The final one of Porter’s great predators is self-denial. The decision to follow Jesus is the decision to deny ourselves, pick up our cross, and follow. This is a terrible and beautiful decision—one that should not be taken lightly, but one our culture is reluctant to make. Porter writes:


“The denial of self is a foreign concept. We might deny ourselves in the names of diets and career, to look good and make money. It is very difficult for us to conceive of a happy, fulfilled life that does not include us getting what we want. We are terrified that if we are denied our dreams, or a soapbox on which to speak, or if we cannot sleep with the person of our choosing, we are less human.” (215)

Porter points out that every person has a conflicted will. We will conflicting outcomes—for instance I might want an extra piece of cake, but I also might want to look good on an upcoming family vacation to the beach. The decision to follow Jesus is the decision to choose a side in these conflicting desires. By gaining Jesus, I forsake some of my other desires. He writes about the old self and the decision to follow:


“If you follow Jesus, this old version of you served a different master: your old desires. You were at the mercy of whatever you wanted, for better or for worse. To say yes to Jesus is to say no to innumerable competing options. No to shopping however I want, spending my money however I want, eating however I want. No to hyperindividualism, not to social media image curation, no to me-first, careerism, getting ahead, being liked, the American dream. No to my sexuality expressed however I want.
Instead, the disciple of Jesus, by definition, says to his or her Master: What you say to do, I will do. Where you say to go, I will go. You are the Master; I am the apprentice.” (217)
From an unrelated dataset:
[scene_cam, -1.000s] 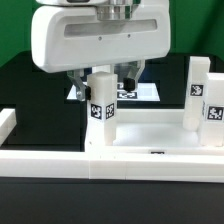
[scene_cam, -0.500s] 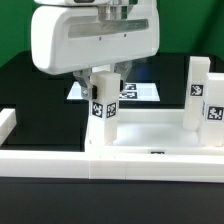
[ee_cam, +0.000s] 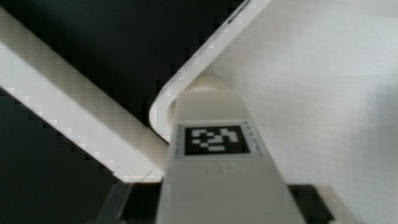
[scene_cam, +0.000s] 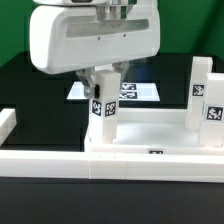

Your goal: Assemble desk

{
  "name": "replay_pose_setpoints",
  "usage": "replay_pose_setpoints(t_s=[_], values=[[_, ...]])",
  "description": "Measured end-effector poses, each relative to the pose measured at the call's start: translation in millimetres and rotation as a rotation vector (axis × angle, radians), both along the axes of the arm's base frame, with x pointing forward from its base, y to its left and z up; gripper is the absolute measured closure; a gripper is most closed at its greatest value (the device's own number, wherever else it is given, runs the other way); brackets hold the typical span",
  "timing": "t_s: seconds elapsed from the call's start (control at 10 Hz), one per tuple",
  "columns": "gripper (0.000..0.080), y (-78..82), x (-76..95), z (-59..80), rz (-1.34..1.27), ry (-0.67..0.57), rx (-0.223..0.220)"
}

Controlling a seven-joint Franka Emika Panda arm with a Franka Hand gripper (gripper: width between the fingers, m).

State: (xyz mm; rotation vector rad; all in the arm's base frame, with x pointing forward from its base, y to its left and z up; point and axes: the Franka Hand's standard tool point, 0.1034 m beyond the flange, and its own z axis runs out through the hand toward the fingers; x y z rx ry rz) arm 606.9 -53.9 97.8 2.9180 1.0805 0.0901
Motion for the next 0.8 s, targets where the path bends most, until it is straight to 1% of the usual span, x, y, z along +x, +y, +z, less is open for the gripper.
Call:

It has become almost a truism: people deconstruct because they don’t want to change their lifestyles. When confronted over sin by their church, they choose sin over church. While I don’t think this generalization is completely fair (and Porter doesn’t make it), there is enough truth in the sentiment that it sticks. Following Jesus means denying yourself. There will always be things that our old self desires to do that we must say “no” to in the name of Christian discipleship. There is no getting around that.


Do you think refusal to deny oneself is a major contributor to deconstruction? Are those who leave more guilty than those who stay?